List each line of the data in which the string "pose" appears.

+---+

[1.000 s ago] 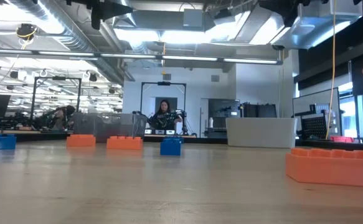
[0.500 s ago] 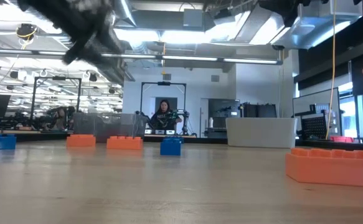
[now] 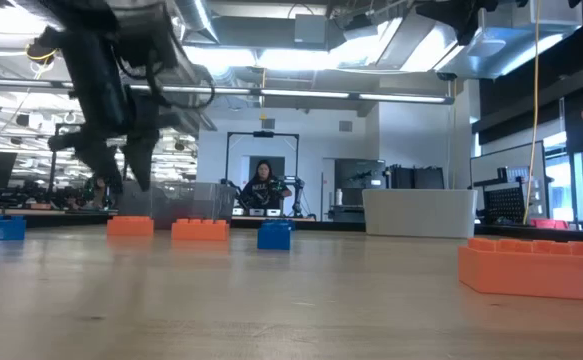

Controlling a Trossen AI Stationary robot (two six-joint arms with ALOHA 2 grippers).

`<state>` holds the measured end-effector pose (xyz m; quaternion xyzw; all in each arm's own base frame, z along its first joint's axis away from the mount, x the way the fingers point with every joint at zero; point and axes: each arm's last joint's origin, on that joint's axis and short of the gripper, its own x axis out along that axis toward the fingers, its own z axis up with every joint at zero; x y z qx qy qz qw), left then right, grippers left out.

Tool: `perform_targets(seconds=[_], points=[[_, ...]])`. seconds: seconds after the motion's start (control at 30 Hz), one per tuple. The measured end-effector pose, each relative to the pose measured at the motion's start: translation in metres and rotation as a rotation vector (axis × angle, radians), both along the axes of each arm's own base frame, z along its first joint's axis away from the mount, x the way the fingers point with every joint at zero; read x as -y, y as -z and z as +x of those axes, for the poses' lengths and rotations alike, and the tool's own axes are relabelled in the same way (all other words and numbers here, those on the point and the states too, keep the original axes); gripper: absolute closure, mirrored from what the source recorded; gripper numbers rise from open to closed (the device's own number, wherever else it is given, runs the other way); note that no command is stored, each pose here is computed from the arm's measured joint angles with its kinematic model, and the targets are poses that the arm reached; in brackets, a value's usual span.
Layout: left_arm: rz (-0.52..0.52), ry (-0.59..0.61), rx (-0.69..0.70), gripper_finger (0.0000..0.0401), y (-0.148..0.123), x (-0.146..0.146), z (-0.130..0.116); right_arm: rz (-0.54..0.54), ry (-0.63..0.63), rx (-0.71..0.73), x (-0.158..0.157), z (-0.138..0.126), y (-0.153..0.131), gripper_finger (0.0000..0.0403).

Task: Sort & place blocks by color
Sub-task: Put the top left orange game piece into the orange bin

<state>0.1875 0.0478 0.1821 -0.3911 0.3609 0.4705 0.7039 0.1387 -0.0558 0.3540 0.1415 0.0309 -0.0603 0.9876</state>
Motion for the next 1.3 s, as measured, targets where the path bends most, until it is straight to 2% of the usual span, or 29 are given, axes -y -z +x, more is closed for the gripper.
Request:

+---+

■ Solution for this exercise ■
`<state>` holds the measured end-effector pose (xyz m; quaternion xyzw; all in each arm's own base frame, z along its first joint's axis away from the mount, x the way the fingers point with every joint at zero; point and axes: each arm's last joint's origin, on that joint's axis and short of the gripper, its own x axis out along that axis toward the fingers, its own z axis up with every joint at zero; x y z qx qy qz qw), left then right, grippers left out.
Tool: `perform_targets(seconds=[_], points=[[_, ...]])`. seconds: seconds after the motion's start (control at 30 Hz), one per tuple. The measured end-effector pose, each relative to the pose measured at the motion's start: translation in metres and rotation as a rotation vector (axis × angle, radians), both along the axes of each arm's own base frame, z along its first joint's axis away from the mount, x the way the fingers point with every joint at zero; read x as -y, y as -z and z as +x of those axes, for the poses' lengths and rotations alike, and the tool's own axes are relabelled in the same way (all other words and numbers here, those on the point and the states too, keep the original axes); gripper: absolute closure, mirrored from what the source recorded; gripper numbers rise from open to closed (the device's own number, wherever else it is given, runs the other way); note that no command is stored, each pose here is computed from the arm's measured joint angles with its kinematic model, and the targets are poses that the arm reached; in brackets, a value's usual span.

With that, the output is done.